■ WORK TO COMPLETE
Provide only the number of lines in the records below that contain "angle".

■ EXERCISE INPUTS
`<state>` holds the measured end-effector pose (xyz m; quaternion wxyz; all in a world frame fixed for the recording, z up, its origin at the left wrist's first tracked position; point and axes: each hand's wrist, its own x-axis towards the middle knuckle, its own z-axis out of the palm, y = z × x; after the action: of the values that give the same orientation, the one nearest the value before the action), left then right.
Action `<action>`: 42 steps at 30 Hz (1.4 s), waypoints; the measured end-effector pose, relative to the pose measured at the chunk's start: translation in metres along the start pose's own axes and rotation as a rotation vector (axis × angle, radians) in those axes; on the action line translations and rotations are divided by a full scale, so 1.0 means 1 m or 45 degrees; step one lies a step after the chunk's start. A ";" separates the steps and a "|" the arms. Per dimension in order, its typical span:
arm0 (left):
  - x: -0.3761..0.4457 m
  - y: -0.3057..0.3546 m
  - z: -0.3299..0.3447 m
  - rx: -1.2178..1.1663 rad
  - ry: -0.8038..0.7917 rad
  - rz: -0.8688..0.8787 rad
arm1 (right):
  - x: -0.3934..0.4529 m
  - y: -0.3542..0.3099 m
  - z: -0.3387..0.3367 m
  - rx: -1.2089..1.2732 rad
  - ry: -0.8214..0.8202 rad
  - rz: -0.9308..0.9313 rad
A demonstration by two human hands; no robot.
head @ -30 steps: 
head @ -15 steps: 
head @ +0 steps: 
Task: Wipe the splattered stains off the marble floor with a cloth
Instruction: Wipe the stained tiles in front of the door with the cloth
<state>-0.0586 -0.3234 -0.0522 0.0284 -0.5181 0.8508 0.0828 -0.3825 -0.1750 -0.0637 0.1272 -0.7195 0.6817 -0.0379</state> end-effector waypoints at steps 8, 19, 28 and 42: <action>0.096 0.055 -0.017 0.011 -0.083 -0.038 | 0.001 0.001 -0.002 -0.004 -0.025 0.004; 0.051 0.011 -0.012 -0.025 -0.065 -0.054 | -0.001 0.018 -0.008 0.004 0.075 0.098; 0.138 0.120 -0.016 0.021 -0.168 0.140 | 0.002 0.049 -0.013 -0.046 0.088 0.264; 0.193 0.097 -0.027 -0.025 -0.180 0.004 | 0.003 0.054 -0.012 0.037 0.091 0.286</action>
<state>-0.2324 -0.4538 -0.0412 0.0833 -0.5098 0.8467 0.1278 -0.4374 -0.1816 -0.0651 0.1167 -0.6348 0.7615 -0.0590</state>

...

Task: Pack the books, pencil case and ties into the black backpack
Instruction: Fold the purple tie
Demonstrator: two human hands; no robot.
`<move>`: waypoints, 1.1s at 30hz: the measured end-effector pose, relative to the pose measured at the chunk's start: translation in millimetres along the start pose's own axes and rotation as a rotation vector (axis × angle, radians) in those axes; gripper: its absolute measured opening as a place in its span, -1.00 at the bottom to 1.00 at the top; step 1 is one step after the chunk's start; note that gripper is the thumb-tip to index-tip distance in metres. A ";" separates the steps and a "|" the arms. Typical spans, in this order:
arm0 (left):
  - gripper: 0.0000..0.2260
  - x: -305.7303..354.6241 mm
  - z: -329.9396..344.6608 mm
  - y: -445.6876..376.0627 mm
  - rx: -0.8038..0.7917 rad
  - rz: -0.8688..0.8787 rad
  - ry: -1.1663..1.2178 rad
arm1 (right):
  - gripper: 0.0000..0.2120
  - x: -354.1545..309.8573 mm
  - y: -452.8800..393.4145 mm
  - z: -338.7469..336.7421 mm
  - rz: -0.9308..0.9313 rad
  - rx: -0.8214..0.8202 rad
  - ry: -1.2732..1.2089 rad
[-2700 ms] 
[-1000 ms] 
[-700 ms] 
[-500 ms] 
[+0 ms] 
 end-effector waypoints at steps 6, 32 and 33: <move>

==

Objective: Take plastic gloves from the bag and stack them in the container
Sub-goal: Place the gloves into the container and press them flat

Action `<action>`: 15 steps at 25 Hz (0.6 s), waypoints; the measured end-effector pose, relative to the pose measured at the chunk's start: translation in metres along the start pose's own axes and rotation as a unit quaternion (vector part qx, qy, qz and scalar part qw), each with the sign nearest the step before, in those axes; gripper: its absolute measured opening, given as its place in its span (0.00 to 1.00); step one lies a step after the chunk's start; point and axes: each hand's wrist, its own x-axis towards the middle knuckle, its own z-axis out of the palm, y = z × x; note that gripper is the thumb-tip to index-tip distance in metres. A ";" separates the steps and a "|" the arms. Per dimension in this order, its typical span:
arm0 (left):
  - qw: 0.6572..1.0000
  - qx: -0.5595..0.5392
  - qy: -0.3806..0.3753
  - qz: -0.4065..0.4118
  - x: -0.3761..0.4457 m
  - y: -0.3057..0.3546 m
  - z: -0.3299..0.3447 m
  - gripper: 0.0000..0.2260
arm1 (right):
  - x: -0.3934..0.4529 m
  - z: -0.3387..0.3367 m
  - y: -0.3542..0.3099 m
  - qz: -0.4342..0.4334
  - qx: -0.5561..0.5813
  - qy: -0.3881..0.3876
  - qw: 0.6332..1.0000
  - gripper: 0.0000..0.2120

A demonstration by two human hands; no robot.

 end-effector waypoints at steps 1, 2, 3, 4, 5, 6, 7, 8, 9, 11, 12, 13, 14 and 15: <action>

■ EXERCISE RESULT
2